• _Problem to work on_
Return the whole listing exactly as written.

• _Collected data_
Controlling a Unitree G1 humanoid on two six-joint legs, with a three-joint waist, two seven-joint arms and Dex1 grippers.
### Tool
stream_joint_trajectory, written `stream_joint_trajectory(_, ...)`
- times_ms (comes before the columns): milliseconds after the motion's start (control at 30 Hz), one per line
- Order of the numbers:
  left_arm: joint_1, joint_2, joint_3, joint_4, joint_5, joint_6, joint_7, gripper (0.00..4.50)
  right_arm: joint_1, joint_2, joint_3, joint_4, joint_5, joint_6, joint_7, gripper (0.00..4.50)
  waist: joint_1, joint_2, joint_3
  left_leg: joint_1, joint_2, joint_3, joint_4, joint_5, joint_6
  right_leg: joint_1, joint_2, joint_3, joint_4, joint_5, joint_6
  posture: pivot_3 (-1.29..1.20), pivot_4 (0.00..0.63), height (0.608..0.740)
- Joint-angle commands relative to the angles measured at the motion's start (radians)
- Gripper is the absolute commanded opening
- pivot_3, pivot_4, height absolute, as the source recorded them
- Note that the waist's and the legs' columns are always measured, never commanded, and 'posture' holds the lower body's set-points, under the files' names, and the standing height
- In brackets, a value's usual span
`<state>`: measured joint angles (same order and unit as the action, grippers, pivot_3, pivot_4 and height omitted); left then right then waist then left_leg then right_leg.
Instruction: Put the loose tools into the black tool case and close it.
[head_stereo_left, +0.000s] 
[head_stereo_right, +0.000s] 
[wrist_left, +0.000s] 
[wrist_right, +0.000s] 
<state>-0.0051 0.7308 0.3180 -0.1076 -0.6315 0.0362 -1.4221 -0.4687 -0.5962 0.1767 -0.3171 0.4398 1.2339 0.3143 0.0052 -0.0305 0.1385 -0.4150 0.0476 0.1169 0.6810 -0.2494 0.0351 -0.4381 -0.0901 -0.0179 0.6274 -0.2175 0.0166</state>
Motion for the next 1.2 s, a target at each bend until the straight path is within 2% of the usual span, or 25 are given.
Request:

• _Result for this exercise_
Controlling a Unitree G1 humanoid on two six-joint legs, with a three-joint waist, two seven-joint arms and Dex1 grippers.
### Tool
stream_joint_trajectory, written `stream_joint_trajectory(_, ...)`
- times_ms (comes before the columns): milliseconds after the motion's start (control at 30 Hz), one per line
- Order of the numbers:
  left_arm: joint_1, joint_2, joint_3, joint_4, joint_5, joint_6, joint_7, gripper (0.00..4.50)
  right_arm: joint_1, joint_2, joint_3, joint_4, joint_5, joint_6, joint_7, gripper (0.00..4.50)
  waist: joint_1, joint_2, joint_3
  left_leg: joint_1, joint_2, joint_3, joint_4, joint_5, joint_6
  right_leg: joint_1, joint_2, joint_3, joint_4, joint_5, joint_6
  posture: pivot_3 (-1.29..1.20), pivot_4 (0.00..0.63), height (0.608..0.740)
- Joint-angle commands relative to the angles measured at the motion's start (radians)
- Gripper is the absolute commanded opening
- pivot_3, pivot_4, height absolute, as the source recorded them
- Note that the waist's and the legs' columns are always measured, never commanded, and 'posture' holds the lower body's set-points, under the files' names, and the standing height
- In brackets, a value's usual span
`<state>`: measured joint angles (same order and unit as the action, grippers, pivot_3, pivot_4 and height omitted); left then right then waist then left_leg then right_leg.
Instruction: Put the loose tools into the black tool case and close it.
[head_stereo_left, +0.000s] 
[head_stereo_right, +0.000s] 
[wrist_left, +0.000s] 
[wrist_right, +0.000s] 
<state>-0.0051 0.7308 0.3180 -0.1076 -0.6315 0.0362 -1.4221 -0.4687 -0.5962 0.1767 -0.3171 0.4398 1.2339 0.3143 0.0052 -0.0305 0.1385 -0.4150 0.0476 0.1169 0.6810 -0.2494 0.0351 -0.4381 -0.0901 -0.0179 0.6274 -0.2175 0.0166</state>
Motion for the next 1.2 s, a target at each bend until the straight path is within 2% of the usual span, or 25 are given.
Request:

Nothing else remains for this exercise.